▸ ACTION ITEM: Print each line from the start of the records below up through the line where "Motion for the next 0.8" is found, exactly as given.
RAW DATA section start
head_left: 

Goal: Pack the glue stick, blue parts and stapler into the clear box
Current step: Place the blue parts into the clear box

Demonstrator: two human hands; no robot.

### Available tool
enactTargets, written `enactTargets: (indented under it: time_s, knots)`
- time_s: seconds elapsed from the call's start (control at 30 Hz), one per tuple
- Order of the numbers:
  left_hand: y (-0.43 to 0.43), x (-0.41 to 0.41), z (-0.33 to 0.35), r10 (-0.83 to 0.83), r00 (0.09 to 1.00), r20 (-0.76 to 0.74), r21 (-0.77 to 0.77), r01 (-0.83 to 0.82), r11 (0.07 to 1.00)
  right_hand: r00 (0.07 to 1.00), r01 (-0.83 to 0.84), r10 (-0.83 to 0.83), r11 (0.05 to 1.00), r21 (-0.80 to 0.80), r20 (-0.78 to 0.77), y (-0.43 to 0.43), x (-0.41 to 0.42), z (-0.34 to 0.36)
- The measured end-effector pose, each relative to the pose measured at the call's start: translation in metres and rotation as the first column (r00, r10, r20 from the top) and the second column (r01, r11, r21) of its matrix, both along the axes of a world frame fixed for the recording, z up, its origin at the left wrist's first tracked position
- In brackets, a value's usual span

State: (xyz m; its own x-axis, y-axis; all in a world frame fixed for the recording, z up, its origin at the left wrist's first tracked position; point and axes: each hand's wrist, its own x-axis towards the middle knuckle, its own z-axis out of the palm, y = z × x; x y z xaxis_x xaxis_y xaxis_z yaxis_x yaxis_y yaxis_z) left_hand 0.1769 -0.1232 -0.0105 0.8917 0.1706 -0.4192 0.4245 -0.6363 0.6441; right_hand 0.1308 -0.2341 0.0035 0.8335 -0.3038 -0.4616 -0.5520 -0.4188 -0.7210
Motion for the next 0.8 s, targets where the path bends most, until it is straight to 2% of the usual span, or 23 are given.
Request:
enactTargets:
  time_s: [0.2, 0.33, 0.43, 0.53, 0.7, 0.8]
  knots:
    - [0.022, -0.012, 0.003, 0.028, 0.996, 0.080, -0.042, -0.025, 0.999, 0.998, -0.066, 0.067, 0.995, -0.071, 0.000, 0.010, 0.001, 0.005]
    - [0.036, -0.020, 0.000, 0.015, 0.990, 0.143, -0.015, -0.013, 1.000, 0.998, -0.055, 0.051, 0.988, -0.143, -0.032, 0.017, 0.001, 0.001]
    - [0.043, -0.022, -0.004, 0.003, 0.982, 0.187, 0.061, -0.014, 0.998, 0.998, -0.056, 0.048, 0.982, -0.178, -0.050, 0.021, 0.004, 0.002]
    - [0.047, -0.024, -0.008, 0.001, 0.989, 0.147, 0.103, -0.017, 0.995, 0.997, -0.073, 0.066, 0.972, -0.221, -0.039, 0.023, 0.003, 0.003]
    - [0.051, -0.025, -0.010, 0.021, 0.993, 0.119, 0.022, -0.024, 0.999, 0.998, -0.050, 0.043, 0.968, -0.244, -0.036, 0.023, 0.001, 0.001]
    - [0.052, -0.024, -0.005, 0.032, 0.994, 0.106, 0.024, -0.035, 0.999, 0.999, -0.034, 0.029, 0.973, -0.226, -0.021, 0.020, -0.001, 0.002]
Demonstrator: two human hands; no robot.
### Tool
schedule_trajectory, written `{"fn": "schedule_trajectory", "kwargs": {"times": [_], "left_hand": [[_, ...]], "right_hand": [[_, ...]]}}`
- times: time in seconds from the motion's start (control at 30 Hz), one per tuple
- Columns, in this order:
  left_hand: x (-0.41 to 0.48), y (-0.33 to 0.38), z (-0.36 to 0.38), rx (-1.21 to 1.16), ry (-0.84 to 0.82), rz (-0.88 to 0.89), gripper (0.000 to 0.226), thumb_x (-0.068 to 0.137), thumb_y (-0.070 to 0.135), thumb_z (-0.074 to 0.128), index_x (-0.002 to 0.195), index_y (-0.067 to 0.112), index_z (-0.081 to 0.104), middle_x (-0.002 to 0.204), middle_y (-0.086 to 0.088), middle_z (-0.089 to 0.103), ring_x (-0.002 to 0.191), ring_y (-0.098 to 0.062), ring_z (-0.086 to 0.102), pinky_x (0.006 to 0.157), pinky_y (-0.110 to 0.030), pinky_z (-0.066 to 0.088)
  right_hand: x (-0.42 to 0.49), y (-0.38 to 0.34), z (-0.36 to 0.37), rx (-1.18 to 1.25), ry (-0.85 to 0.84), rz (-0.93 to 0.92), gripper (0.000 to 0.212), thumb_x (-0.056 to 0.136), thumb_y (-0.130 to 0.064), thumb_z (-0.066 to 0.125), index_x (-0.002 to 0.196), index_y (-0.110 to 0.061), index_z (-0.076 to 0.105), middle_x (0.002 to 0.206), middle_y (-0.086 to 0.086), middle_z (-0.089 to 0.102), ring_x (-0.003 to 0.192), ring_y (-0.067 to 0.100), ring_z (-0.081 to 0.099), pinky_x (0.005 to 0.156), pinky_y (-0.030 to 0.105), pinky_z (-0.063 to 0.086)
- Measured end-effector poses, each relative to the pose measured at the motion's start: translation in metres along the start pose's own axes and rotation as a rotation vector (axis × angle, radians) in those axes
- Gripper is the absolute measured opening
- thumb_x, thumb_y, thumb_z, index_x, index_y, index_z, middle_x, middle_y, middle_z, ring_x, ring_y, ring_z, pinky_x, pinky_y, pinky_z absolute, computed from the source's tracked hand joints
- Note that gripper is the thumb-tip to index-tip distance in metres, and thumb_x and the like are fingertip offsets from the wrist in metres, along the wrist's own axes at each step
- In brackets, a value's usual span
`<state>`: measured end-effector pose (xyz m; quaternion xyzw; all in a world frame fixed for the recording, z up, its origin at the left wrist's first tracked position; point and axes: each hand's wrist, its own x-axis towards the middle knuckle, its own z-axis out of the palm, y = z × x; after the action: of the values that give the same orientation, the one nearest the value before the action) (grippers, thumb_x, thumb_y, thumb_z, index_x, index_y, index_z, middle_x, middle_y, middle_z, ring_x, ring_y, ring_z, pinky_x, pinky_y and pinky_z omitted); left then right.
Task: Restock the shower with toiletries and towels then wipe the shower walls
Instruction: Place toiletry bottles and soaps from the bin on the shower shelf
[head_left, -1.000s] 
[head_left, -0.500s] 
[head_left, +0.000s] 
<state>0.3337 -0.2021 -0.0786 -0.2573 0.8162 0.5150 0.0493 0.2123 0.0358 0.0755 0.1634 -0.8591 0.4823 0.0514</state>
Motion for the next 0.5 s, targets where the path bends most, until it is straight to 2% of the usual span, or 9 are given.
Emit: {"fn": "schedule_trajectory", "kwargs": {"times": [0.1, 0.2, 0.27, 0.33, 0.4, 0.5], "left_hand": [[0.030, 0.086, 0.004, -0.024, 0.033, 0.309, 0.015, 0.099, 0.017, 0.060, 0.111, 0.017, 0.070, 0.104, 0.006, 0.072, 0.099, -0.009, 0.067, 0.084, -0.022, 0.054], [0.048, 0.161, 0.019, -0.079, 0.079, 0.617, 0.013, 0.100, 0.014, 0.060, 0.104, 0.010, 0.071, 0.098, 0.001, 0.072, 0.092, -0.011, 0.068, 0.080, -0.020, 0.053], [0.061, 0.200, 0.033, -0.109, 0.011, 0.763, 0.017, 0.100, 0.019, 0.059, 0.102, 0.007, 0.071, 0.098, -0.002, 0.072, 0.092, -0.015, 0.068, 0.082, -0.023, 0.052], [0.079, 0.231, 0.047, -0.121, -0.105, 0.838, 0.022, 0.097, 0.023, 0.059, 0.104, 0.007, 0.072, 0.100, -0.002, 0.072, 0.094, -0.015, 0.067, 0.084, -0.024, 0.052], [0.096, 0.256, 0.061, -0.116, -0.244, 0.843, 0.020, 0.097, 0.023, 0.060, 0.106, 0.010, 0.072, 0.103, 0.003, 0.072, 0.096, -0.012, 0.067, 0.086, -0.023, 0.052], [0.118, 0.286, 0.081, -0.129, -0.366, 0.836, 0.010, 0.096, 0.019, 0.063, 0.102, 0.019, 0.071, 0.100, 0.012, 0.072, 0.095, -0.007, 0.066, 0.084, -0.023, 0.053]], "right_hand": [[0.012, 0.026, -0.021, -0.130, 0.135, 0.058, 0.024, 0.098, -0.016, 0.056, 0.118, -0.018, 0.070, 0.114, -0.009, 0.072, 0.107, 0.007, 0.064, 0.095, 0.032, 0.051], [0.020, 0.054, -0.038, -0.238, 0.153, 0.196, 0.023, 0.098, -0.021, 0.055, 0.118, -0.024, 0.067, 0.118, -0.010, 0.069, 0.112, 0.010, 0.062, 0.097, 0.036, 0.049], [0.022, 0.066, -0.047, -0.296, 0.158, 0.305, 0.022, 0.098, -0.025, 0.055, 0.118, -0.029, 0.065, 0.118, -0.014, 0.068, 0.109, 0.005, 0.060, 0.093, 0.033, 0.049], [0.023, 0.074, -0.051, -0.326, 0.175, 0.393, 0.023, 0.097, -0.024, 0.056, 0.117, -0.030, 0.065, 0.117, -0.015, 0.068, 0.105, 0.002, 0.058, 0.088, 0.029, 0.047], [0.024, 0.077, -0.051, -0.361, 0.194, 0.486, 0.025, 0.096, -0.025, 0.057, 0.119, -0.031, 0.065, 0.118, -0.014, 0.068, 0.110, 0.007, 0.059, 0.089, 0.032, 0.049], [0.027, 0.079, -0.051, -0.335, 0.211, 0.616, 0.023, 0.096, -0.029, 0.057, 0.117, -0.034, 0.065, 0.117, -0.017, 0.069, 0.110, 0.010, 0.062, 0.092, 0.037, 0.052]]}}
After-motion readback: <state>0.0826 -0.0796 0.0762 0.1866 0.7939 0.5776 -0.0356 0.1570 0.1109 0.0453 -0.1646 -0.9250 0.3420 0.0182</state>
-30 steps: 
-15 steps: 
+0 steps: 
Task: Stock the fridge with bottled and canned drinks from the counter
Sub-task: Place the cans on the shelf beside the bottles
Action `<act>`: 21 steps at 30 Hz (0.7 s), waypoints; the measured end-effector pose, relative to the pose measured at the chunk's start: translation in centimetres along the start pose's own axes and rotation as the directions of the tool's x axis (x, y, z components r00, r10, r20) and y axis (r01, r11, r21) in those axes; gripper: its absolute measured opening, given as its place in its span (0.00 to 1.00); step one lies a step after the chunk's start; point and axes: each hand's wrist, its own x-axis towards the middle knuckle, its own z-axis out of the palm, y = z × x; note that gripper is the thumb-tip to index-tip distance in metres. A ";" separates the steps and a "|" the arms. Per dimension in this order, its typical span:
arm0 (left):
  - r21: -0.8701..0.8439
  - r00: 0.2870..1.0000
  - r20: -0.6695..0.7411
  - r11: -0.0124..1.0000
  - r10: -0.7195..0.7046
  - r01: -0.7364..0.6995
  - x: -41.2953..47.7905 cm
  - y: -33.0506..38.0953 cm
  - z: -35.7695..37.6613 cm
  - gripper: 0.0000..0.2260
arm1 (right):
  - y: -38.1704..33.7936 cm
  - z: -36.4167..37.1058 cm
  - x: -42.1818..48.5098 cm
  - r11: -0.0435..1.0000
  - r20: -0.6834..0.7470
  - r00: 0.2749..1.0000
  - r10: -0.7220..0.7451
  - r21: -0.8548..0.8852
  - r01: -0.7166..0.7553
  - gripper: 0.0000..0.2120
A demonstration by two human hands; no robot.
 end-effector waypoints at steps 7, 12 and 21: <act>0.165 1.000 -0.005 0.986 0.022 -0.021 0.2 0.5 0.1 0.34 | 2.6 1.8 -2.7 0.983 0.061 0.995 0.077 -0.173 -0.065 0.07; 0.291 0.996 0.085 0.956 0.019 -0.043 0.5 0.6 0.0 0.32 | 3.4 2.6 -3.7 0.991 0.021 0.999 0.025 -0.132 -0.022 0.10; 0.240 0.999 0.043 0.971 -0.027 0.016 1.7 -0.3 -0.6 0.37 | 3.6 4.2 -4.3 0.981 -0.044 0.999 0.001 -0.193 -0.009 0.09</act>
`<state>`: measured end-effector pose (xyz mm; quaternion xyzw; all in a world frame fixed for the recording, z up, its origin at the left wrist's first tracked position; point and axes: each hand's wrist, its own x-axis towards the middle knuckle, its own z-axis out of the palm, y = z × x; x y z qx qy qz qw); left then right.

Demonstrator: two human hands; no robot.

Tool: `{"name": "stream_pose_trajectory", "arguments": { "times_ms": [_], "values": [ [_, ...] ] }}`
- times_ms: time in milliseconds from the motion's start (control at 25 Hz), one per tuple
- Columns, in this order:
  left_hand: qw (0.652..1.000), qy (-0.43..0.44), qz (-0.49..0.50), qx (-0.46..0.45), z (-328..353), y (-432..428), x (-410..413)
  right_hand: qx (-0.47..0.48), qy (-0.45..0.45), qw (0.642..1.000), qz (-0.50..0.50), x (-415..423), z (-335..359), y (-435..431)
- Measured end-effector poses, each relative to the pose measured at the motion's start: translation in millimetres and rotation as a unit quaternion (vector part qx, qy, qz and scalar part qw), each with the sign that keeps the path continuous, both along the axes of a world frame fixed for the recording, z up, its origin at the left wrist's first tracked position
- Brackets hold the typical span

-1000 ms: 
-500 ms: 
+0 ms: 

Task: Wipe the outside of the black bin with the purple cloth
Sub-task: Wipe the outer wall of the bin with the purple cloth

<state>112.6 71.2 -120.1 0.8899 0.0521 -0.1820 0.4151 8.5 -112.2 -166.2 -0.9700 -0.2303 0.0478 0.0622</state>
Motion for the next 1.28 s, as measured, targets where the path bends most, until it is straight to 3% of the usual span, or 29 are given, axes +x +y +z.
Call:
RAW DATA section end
▸ TASK SOLUTION:
head_left: 

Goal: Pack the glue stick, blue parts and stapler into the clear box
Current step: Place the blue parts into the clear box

Demonstrator: two human hands; no robot.

### Available tool
enactTargets, written `enactTargets: (indented under it: time_s, knots)`
- time_s: seconds elapsed from the call's start (control at 30 Hz), one per tuple
- Order of the numbers:
  left_hand: y (-0.43 to 0.43), x (-0.41 to 0.41), z (-0.33 to 0.35), r10 (-0.83 to 0.83), r00 (0.09 to 1.00), r20 (-0.76 to 0.74), r21 (-0.77 to 0.77), r01 (-0.83 to 0.82), r11 (0.07 to 1.00)
  right_hand: r00 (0.07 to 1.00), r01 (-0.83 to 0.84), r10 (-0.83 to 0.83), r11 (0.05 to 1.00), r21 (-0.80 to 0.80), r20 (-0.78 to 0.77), y (-0.43 to 0.43), x (-0.41 to 0.42), z (-0.34 to 0.36)
- The measured end-effector pose, each relative to the pose measured at the call's start: translation in metres and rotation as the first column (r00, r10, r20 from the top) and the second column (r01, r11, r21) of its matrix, both along the axes of a world frame fixed for the recording, z up, its origin at the left wrist's first tracked position
- In brackets, a value's usual span

State: (xyz m; its own x-axis, y-axis; all in a world frame fixed for the recording, z up, its origin at the left wrist's first tracked position; point and axes: each hand's wrist, its own x-axis towards the middle knuckle, its own z-axis out of the palm, y = z × x; x y z xaxis_x xaxis_y xaxis_z yaxis_x yaxis_y yaxis_z) left_hand 0.1769 -0.1232 -0.0105 0.8917 0.1706 -0.4192 0.4245 -0.6363 0.6441; right_hand 0.1308 -0.2341 0.0035 0.8335 -0.3038 -0.4616 -0.5520 -0.4188 -0.7210
Motion for the next 0.8 s, targets where the path bends most, until it is straight to 2% of the usual span, or 23 are given.

The answer given above is the complete response.